One of TEDMED’s goals is to gather and broadcast diverse views on complex issues. TEDMED and Fenton Communications today brought a few Great Challenge Advocates, Delegates and Speakers together to talk one-on-one about the intersection of different health topics ranging from end-of-life care and community, poverty and health, to innovation and “real age.”
Outtakes: Lisa Witter of Fenton sat down with David Ludwig, M.D., Ph.D., Director, New Balance Obesity Prevention Center Boston Children’s Hospital, and Tracie McMillan, author of the book, “The American Way of Eating,” to talk about obesity and food as a social good. A good bit of the conversation centered on childhood obesity; as Ludwig pointed out, being overweight as a child greatly increases not only the risk of being overweight or obese as an adult, but also of related health issues — leading to a lifetime of bad health. Fat cells may shrink, but they never leave.
What’s one piece of advice for parents, Witter asked, to promote healthy eating? The
first step is to tone down sweetened foods, Ludwig advised.
“When kids eat junk, they can’t appreciate the taste of unsweeted foods,” he said.
Did McMillan think change was possible? “I’m cautiously optimistic, but as a journalist always a skeptic.

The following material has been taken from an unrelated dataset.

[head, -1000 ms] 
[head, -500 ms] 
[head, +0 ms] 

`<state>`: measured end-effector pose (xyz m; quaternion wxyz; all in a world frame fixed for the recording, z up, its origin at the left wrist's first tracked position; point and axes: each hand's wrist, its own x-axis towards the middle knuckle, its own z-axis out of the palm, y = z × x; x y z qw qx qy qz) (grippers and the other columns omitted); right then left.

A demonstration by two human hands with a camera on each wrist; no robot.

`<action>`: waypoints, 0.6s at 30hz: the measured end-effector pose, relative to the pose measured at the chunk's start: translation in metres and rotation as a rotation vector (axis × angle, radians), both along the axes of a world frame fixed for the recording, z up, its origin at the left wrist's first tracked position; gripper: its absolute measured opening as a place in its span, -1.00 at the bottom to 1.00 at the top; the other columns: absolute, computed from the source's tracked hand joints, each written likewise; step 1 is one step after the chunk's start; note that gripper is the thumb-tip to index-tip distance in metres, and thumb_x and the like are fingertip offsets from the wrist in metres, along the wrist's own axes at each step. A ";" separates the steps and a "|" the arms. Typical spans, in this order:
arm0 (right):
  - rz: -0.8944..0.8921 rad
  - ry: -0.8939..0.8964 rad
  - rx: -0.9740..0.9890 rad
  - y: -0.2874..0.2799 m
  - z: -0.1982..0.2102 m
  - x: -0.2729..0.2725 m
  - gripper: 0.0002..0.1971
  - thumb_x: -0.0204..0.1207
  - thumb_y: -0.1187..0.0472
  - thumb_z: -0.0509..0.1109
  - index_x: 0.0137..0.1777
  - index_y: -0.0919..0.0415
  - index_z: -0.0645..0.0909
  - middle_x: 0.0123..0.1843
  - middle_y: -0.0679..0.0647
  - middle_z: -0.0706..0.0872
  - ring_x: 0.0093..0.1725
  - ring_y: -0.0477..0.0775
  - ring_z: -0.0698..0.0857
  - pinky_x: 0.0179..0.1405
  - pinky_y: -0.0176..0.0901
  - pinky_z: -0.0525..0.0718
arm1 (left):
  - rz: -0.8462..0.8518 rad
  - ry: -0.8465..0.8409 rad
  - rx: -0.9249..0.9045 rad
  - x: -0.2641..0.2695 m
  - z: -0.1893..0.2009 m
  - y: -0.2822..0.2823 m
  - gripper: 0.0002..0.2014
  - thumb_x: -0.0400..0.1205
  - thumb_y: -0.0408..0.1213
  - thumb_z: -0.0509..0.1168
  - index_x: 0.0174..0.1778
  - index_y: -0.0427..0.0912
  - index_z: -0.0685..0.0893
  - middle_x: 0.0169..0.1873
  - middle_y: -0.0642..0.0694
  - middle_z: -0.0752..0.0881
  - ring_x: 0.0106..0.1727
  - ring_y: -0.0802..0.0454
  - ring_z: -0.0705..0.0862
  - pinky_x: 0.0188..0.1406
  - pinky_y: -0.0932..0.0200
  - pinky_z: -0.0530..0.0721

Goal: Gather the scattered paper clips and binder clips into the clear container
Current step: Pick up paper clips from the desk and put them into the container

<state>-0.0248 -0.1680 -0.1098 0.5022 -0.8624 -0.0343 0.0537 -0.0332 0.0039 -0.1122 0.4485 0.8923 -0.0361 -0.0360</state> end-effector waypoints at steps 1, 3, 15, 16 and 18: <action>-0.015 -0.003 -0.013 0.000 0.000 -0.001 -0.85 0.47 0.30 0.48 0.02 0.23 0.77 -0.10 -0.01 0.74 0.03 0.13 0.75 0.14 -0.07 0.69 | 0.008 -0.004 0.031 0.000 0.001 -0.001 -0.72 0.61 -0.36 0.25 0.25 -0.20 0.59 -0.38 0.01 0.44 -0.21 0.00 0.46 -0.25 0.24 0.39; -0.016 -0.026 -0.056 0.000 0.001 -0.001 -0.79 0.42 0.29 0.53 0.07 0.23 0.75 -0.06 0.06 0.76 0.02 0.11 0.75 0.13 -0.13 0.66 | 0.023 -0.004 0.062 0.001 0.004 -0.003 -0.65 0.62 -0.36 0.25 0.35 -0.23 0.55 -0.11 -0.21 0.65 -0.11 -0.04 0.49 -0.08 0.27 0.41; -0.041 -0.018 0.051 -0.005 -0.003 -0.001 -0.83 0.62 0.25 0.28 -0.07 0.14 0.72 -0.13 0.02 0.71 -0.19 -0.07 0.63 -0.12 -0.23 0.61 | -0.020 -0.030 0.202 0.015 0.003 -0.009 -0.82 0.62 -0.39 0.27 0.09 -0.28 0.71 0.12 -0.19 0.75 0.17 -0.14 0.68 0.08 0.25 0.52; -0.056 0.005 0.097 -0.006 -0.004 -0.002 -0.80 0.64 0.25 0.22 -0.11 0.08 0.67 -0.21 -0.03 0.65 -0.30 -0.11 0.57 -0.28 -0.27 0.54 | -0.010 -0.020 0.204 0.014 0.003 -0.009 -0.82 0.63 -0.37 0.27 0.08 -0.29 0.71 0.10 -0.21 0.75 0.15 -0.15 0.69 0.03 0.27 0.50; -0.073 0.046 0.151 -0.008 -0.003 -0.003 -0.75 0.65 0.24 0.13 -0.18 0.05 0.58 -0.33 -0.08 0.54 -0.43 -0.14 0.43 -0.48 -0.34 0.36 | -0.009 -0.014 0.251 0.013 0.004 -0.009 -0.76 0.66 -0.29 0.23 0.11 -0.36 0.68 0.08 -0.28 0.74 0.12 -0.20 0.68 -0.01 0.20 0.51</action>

But we are at least starting to realize the importance of diet,” she says.
Ludwig said, “I’m a short-term pessimist. Due to massive conflicts of interest on every level things are very difficult to improve. Grassroots efforts are going to take a while to coalesce,” he said.

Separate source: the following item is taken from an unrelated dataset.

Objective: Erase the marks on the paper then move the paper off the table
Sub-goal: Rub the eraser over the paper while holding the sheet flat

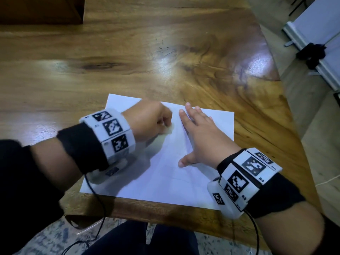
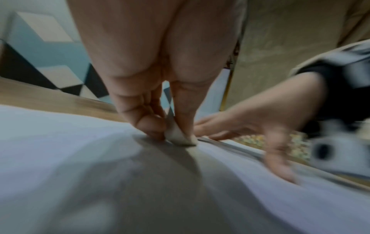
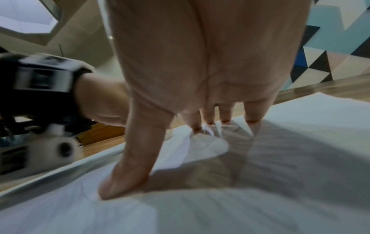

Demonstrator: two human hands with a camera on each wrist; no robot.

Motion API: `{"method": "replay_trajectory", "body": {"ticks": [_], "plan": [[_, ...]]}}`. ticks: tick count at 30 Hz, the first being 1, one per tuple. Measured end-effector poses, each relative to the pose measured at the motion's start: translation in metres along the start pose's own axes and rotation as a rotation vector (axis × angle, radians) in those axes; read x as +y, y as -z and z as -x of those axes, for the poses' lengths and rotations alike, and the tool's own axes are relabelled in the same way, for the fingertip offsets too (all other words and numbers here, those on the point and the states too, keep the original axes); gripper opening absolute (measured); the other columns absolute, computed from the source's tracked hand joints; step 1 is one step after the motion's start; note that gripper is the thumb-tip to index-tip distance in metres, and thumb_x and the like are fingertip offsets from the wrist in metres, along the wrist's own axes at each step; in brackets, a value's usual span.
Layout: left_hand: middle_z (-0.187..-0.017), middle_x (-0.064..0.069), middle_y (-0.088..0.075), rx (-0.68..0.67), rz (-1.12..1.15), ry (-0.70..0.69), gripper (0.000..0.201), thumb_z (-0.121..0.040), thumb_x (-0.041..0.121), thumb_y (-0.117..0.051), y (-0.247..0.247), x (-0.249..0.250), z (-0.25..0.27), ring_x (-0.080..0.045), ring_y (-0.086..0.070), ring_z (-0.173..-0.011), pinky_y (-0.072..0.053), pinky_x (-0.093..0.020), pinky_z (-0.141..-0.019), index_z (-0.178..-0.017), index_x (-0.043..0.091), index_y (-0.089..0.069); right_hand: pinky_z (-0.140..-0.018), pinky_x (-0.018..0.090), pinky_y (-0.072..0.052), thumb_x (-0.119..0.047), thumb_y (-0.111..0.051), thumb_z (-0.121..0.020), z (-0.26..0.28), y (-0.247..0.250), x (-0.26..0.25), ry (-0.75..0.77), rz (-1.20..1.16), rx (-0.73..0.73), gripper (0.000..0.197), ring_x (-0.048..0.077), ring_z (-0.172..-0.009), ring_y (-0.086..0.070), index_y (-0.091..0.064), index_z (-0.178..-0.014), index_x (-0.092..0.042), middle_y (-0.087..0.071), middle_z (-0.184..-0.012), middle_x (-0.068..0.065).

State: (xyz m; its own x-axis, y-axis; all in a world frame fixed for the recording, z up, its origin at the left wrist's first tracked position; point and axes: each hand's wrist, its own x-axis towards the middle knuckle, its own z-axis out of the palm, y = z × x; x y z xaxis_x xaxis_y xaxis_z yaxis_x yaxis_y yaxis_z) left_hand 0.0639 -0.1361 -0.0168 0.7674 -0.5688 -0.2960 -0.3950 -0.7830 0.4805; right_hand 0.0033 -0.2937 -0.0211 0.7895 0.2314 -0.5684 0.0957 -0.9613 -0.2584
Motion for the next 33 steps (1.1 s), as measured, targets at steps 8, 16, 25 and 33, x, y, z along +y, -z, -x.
{"method": "replay_trajectory", "body": {"ticks": [8,16,25,33], "plan": [[-0.079,0.001,-0.058,0.025,-0.027,-0.037,0.013,-0.08,0.014,-0.061,0.002,0.005,-0.008,-0.015,-0.048,-0.074,-0.031,-0.019,-0.061,-0.092,0.015,-0.067,-0.116,0.036,0.008,-0.051,-0.08,-0.063,0.0,-0.002,-0.002,-0.005,-0.005,0.014,0.133,0.016,-0.142,0.024,0.016,-0.149,-0.019,0.031,-0.153,-0.004],[-0.075,0.004,-0.062,-0.202,-0.07,-0.123,0.011,-0.077,0.025,-0.065,-0.006,0.007,0.016,-0.01,-0.048,-0.071,-0.03,-0.015,-0.062,-0.086,0.019,-0.07,-0.116,0.035,0.008,-0.051,-0.08,-0.062,0.0,-0.004,0.001,0.011,-0.027,0.021,0.133,0.015,-0.142,0.024,0.016,-0.149,-0.02,0.03,-0.153,-0.005],[-0.08,-0.009,-0.062,-0.125,-0.036,-0.211,0.009,-0.079,0.016,-0.06,-0.018,0.01,0.019,-0.024,-0.052,-0.073,-0.034,-0.025,-0.064,-0.079,0.01,-0.066,-0.116,0.035,0.007,-0.049,-0.081,-0.062,0.0,-0.003,0.0,0.01,-0.044,0.021,0.133,0.015,-0.142,0.023,0.016,-0.149,-0.018,0.029,-0.154,-0.005],[-0.093,-0.009,-0.064,0.022,-0.033,-0.134,0.016,-0.082,0.018,-0.059,-0.01,0.005,-0.006,-0.023,-0.056,-0.083,-0.031,-0.023,-0.067,-0.094,0.014,-0.068,-0.115,0.034,0.008,-0.051,-0.079,-0.064,0.001,-0.003,-0.001,0.005,-0.028,0.009,0.132,0.015,-0.142,0.024,0.017,-0.149,-0.019,0.031,-0.153,-0.005]]}}
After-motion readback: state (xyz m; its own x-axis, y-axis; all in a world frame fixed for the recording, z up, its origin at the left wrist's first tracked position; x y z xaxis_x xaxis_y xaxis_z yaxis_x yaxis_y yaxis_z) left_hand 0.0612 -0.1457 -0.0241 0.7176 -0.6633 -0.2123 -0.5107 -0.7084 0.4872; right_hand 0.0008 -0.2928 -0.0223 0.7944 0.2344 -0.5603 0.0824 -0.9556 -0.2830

Author and chairman of the Institute for Functional Medicine Mark Hyman, M.D., sat down with John Lumpkin, health director for the Robert Wood Johnson Foundation to discuss community, poverty and health.
“Food is a social issue. We don’t have enough to eat; we don’t have enough quality food; we don’t know how to eat; we don’t know how to cook. This a root cause of our obesity crisis,” Hyman said.
The talks are being videotaped and will be available on the Fenton and TEDMED websites.